Your assignment.
Write the lines out again, from the top of the material to the line containing "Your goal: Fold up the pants", pictures excluded.

Extracted data.

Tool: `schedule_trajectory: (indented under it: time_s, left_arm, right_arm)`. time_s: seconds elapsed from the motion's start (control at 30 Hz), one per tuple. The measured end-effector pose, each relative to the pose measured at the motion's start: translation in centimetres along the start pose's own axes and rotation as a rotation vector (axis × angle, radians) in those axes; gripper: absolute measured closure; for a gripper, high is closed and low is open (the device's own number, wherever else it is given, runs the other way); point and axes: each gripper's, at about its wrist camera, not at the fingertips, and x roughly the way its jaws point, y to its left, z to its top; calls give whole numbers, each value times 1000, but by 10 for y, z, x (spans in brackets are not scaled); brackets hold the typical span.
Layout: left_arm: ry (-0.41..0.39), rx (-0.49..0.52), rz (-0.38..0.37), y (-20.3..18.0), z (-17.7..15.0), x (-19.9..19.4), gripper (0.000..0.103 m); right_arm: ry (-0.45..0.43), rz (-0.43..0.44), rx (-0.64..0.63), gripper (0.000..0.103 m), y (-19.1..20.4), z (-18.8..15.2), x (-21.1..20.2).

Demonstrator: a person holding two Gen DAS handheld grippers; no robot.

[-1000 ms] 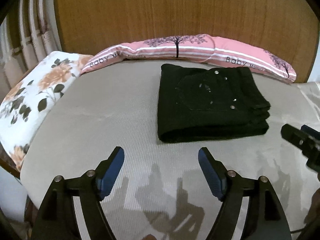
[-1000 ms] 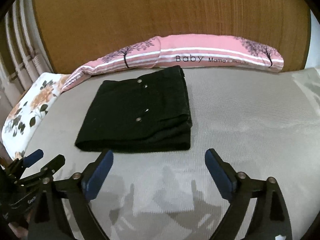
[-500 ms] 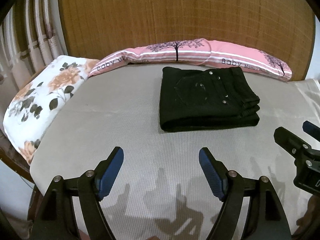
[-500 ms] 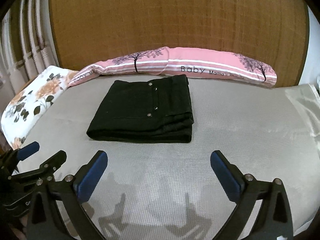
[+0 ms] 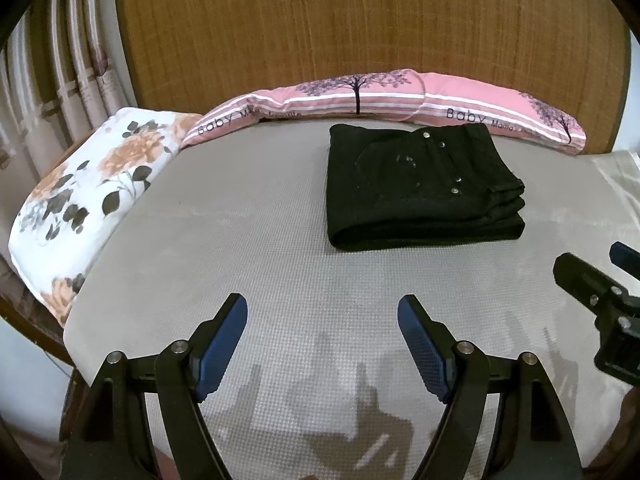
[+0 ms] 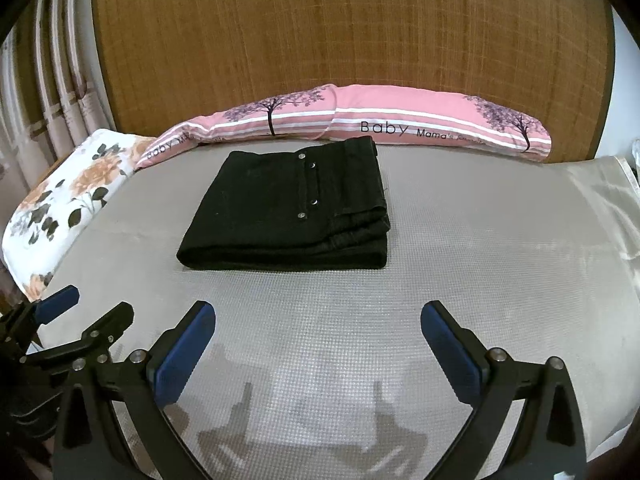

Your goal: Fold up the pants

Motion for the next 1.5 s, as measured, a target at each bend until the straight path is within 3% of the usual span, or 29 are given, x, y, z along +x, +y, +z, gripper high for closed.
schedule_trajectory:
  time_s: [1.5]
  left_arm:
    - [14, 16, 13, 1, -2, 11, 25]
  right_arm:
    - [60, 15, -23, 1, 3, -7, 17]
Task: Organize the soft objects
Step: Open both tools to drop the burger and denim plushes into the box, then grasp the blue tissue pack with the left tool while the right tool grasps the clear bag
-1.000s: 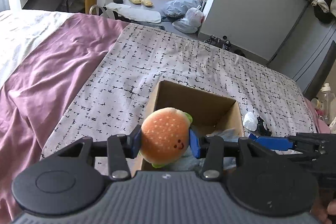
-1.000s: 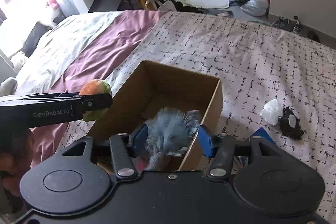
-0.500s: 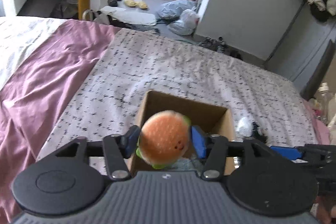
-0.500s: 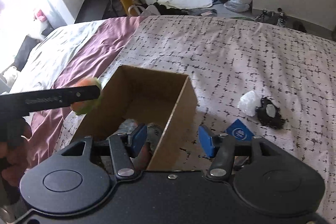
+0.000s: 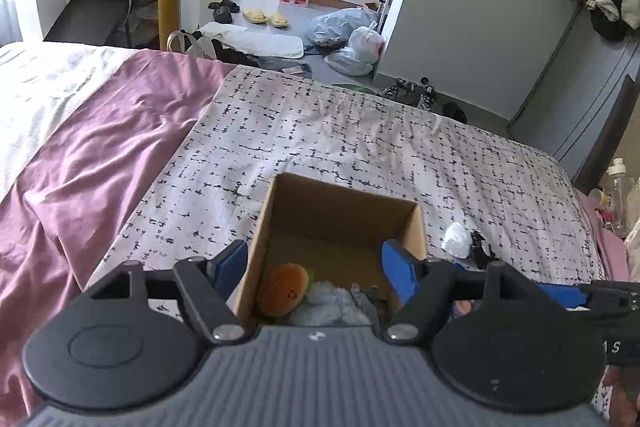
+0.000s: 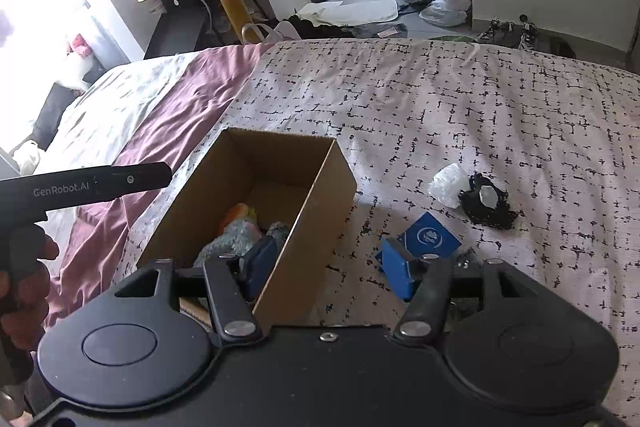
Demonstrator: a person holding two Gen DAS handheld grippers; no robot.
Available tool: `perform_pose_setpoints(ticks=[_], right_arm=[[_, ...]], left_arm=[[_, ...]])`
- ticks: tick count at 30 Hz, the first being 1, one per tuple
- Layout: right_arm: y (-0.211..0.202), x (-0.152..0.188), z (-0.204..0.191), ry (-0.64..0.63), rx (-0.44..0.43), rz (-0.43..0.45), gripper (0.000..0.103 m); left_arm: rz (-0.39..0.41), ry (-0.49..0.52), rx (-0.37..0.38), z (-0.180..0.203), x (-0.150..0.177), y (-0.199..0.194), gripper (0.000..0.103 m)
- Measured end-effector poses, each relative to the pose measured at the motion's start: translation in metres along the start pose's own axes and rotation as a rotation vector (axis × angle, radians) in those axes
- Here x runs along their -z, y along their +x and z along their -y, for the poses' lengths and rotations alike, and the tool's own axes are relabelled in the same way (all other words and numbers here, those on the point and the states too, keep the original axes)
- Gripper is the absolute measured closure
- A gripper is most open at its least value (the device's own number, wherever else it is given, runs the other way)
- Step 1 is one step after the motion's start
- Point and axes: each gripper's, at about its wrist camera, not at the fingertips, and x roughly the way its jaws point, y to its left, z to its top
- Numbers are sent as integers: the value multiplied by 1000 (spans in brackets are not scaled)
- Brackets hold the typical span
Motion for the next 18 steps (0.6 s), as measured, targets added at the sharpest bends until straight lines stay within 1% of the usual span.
perform_pose_setpoints(ticks=[1,5,8,9,10,12,14,16,18], right_arm=[[-2,1,1,-2,-1,4,40],[-10,6,7,-9,-15,13,38],[-17,9,13,-9,-24,26,31],[-19,10,15,-8,-28,33,28],[-21,11,17,-7,-31,38,24],[-26,13,23,-6,-36,50,19],[-30,15,28,-6,-43,61,14],[-35,17,34,-5,-37,75,9],[-40,18,41,-1,-30,89,7]], left_arm=[[2,0,-1,3,2,-3,30],[4,11,-19,14,9,-9,30],[6,17,-35,21,13,-14,30],[13,13,-32,22,15,-16,26],[19,15,-30,25,17,-19,18],[17,30,-40,31,19,-22,11],[8,44,-45,38,22,-25,10],[10,40,-54,42,24,-28,5],[16,37,-68,46,26,-31,4]])
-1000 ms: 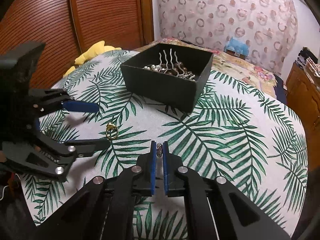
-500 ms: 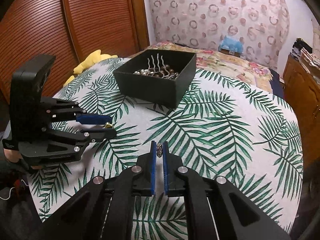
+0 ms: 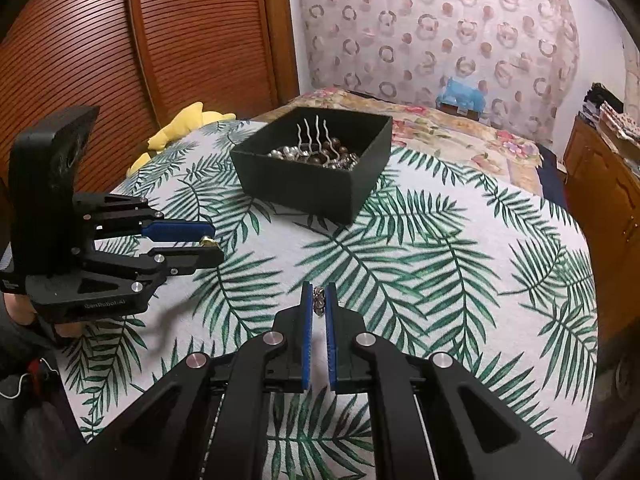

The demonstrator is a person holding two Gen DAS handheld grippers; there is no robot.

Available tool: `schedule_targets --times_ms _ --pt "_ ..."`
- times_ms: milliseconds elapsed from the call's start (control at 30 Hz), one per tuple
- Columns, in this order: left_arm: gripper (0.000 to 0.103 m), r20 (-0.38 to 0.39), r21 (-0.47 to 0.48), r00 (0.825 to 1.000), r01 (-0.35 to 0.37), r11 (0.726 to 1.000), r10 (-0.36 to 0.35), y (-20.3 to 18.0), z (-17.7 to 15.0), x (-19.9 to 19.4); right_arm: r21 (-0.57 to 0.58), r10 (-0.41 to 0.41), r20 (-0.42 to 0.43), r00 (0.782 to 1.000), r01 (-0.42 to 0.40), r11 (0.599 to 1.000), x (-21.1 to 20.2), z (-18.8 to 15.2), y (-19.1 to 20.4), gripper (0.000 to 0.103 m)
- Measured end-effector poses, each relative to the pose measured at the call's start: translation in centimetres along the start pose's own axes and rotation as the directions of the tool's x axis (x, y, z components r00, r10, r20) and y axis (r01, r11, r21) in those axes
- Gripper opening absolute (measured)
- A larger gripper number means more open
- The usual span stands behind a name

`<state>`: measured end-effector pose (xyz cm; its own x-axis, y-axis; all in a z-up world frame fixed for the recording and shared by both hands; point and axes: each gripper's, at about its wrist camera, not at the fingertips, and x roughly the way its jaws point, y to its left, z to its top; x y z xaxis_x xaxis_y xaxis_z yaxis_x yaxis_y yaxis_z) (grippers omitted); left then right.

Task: Organize jewelry
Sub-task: 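Grasp the gold ring with the left tool while the right tool holds the earring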

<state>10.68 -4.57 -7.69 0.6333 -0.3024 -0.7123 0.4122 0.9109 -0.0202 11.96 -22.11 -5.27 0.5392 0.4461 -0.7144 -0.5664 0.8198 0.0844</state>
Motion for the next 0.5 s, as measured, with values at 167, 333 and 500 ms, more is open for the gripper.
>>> schedule_targets --times_ms 167,333,500 --pt "0.024 0.043 -0.011 0.999 -0.017 1.0 0.018 0.7 1.3 -1.3 -0.008 0.005 0.023 1.0 -0.005 1.0 -0.3 1.6 0.4 0.007" --pt "0.024 0.068 -0.014 0.997 -0.039 0.999 0.04 1.6 2.6 -1.8 -0.025 0.001 0.034 0.999 0.0 1.0 -0.1 4.0 0.7 0.007" --pt "0.024 0.088 -0.019 0.994 -0.059 0.998 0.06 2.6 3.9 -2.3 -0.026 -0.01 0.052 0.999 0.011 1.0 0.4 6.4 0.7 0.007"
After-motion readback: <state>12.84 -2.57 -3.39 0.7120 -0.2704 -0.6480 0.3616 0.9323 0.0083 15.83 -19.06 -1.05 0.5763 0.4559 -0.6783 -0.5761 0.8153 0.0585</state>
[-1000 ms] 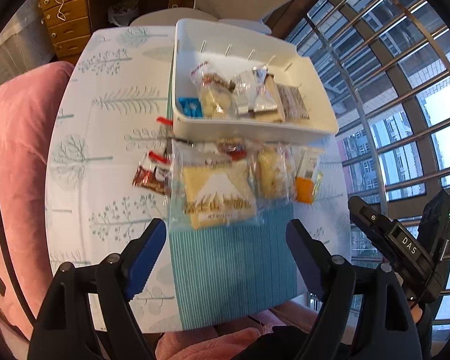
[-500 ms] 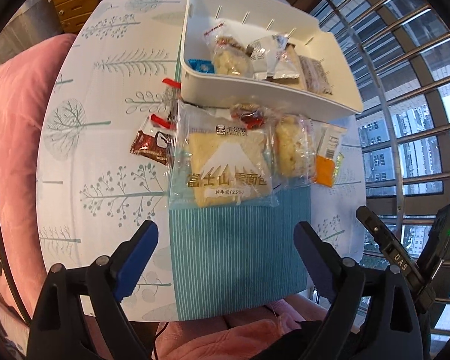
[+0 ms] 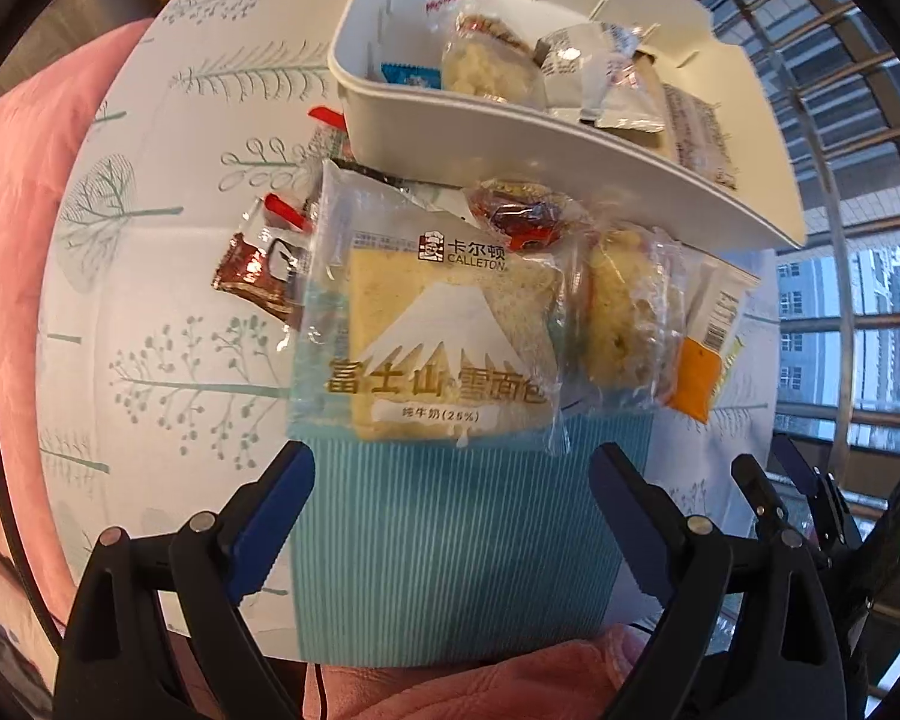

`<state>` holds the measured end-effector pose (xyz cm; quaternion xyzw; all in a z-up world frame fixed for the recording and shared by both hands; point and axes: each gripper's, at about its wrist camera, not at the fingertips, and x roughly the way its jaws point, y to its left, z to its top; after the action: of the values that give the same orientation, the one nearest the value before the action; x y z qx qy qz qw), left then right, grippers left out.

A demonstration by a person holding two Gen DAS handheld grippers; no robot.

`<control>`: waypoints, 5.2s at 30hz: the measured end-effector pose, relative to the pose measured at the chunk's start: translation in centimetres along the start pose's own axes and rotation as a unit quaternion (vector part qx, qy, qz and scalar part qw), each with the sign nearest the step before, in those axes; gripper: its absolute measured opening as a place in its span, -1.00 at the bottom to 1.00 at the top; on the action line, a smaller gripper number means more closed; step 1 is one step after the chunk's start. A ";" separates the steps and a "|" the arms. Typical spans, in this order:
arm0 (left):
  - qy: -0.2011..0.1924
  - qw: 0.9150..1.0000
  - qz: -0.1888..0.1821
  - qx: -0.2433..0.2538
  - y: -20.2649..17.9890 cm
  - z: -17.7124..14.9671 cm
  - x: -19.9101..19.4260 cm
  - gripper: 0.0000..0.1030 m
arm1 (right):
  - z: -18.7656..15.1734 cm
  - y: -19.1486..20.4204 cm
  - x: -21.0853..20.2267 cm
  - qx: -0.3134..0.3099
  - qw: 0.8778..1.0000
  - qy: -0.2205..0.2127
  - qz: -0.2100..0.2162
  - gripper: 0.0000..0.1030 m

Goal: Organize snacks

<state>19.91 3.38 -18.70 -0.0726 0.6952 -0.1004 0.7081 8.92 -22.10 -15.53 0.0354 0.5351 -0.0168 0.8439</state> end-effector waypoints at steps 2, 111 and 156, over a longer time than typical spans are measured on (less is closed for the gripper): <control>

Result for this task.
Tool: `schedule_trajectory: (indented under it: time_s, left_arm, right_arm)`. time_s: seconds elapsed from the motion's start (control at 30 Hz), one per tuple. The measured end-effector pose, each relative to the pose measured at the motion's start: translation in centimetres along the start pose's own axes and rotation as a rotation vector (axis × angle, radians) in those axes; gripper: absolute measured closure; for a gripper, high is closed and low is open (the device's own number, wherever else it is given, runs the other way); point and axes: each gripper's, at about its wrist camera, not at the fingertips, and x roughly the way its jaws point, y to its left, z to its top; calls give whole numbers, each value times 1000, but by 10 for y, z, x (spans in brackets are not scaled); brackets hold the typical span.
Layout: left_arm: ry (-0.41..0.39), rx (-0.49..0.52), rz (-0.38..0.37), y (-20.3..18.0), z (-17.7..15.0), x (-19.9..19.4), gripper (0.000..0.103 m); right_arm: ry (-0.45..0.43), rz (-0.43..0.44), rx (-0.64..0.63), gripper (0.000..0.103 m), y (-19.1..20.4), z (-18.8..15.2), x (-21.1..20.2).

Demonstrator: a person holding two Gen DAS handheld grippers; no robot.

[-1000 ms] 
[-1000 ms] 
[-500 ms] 
[-500 ms] 
[+0 ms] 
[+0 ms] 

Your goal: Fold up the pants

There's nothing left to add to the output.